Es muy significativa la actitud combativa de Herralde en defensa de sus autores cuando reciben malas críticas, o el modo en que reclama atención de directores de suplemento o periodistas. Hay unas cuantas muestras excepcionales en Los papeles de Herralde, en las que, con mucho humor a menudo, aunque también sin contener el enojo, afea a reseñistas y periodistas sus lecturas o su falta de interés por algunos de los libros que ha publicado. Herralde, de corresponsal, no tiene pelos en el teclado, y supongo que la suya ya era una posición de poder, quiero decir, que se ve en la página que quien la escribe sabe de su peso e importancia. O eso, o es un auténtico pasota que no va a dejar que el interés le impida decir lo que tiene que decir (quizá las dos cosas juntas). Es capaz de escribirle una descacharrante carta al director de la revista El Món sobre cultura catalana, señalar el rencor personal que supura cada línea de una reseña destructiva —rencor personal que naturalmente pasará desapercibido a los lectores, y por eso mismo ha de ser destacado por el editor— o recordarle a un mandamás de El País que le prometió algo que no ha cumplido: «No sé si en un bolero o un refrán o un tango o un corrido o un diálogo de wéstern he oído algo así como “Un hombre vale lo que vale su palabra”. Imagina si así fuera. No quiero ni pensarlo».

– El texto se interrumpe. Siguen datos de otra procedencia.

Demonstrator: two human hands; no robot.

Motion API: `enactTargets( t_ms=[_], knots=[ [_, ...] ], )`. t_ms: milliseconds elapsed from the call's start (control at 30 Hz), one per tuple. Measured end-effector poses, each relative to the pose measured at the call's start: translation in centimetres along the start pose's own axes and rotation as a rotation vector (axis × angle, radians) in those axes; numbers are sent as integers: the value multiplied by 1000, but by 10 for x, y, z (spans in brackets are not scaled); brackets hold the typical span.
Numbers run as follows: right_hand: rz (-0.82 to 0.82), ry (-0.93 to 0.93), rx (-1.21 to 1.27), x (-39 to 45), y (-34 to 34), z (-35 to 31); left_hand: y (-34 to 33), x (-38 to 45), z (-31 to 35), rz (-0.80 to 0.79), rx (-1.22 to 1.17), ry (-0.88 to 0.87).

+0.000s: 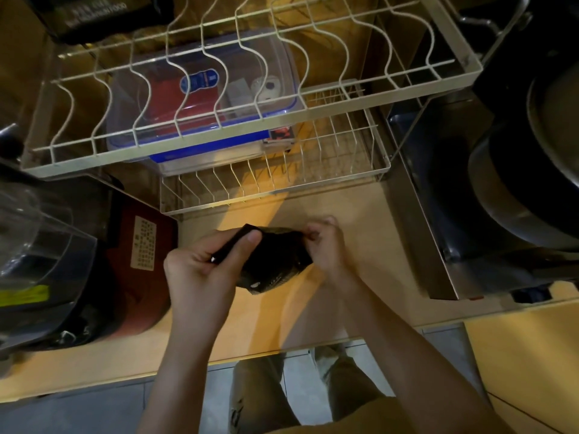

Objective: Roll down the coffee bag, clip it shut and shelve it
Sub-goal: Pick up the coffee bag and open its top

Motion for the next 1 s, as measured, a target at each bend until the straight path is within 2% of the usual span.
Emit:
enactTargets(
  t_ms=[67,133,233,300,467,600,800,1000],
  knots=[
    [-35,113,-63,-1,3,-7,4,1,-12,30,-23,82],
    [-21,87,-4,-5,14,-3,3,0,-15,25,-30,105],
    [128,18,133,-21,41,6,1,1,-15,19,-54,127],
    [197,95,102,-40,50,3,-2,1,-17,26,-82,161],
    [280,190,63,-71,45,-1,-5,2,-25,81,-155,261],
    [329,207,27,-73,45,-2,-10,-1,-23,64,-156,258],
    [261,175,-24,-65,42,3,-24,-10,-5,-23,-77,94],
    [-8,75,10,-55,41,2,-28,-4,1,-88,-73,55]
  ],
)
Point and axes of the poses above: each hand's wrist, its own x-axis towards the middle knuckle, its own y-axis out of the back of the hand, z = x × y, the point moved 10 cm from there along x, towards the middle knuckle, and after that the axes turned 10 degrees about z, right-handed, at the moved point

También abundan las cartas de rechazo a autores de primera línea: muchas de ellas se amparan en la imposibilidad del sello para contratar libros que el editor reconoce como buenos o dignos o interesantes, en otras no se corta lo más mínimo al señalar debilidades: «Has puesto tu testarudez, tan eficaz en otros casos, al servicio de una novela que está muy por debajo de tu previsible talento». El retrato que se deduce de todas esas cartas con autores —a uno de los cuales le dice, ante una novela que le ha decepcionado, que no cree ni que un autor deba ser fiel a toda costa a un editor («Nunca he pensado que estuvieras en deuda conmigo»), ni al contrario («pero tampoco creo que tenga la obligación de publicar novelas que no me convencen»)— es el de un hombre entregado en cuerpo y alma a su oficio, que no teme el combate, que se ilusiona con envidiable facilidad y cuyo apetito lector es omnímodo, como su curiosidad, gracias a lo cual el abanico de voces y asuntos que quedan amparados bajo su sello es tan extenso. 

A nadie se le escapa que Herralde, el mítico Herralde a estas alturas, fundó la editorial más importante de las últimas décadas. Regó nuestra transición y nuestros ochenta de títulos indispensables para los que por entonces éramos chavalería y juventud. Ahora, tan lejos, tan cerca, y aunque uno siguió sumando libros verdecitos —Bolaño— y libros amarillos —Carrère—, sin la menor concesión a la nostalgia, no puede uno por menos de sentir agradecimiento. Creo que Herralde, por lo que hablamos de fútbol, es como yo mismo muy cruyffista, y Cruyff siempre contaba que lo que más le sorprendió cuando llegó al Barcelona y ganó la Liga, después de años de sequía, fue que la gente, cuando lo paraba en la calle, no le dijera: «Enhorabuena por la Liga», sino «Muchas gracias por la Liga». Pues eso, por todos aquellos libros que Herralde editó, y ante estos papeles que ahora salen con el subtítulo de Una historia de Anagrama, a uno no se le ocurre decirle al editor «Enhorabuena», sino «Gracias».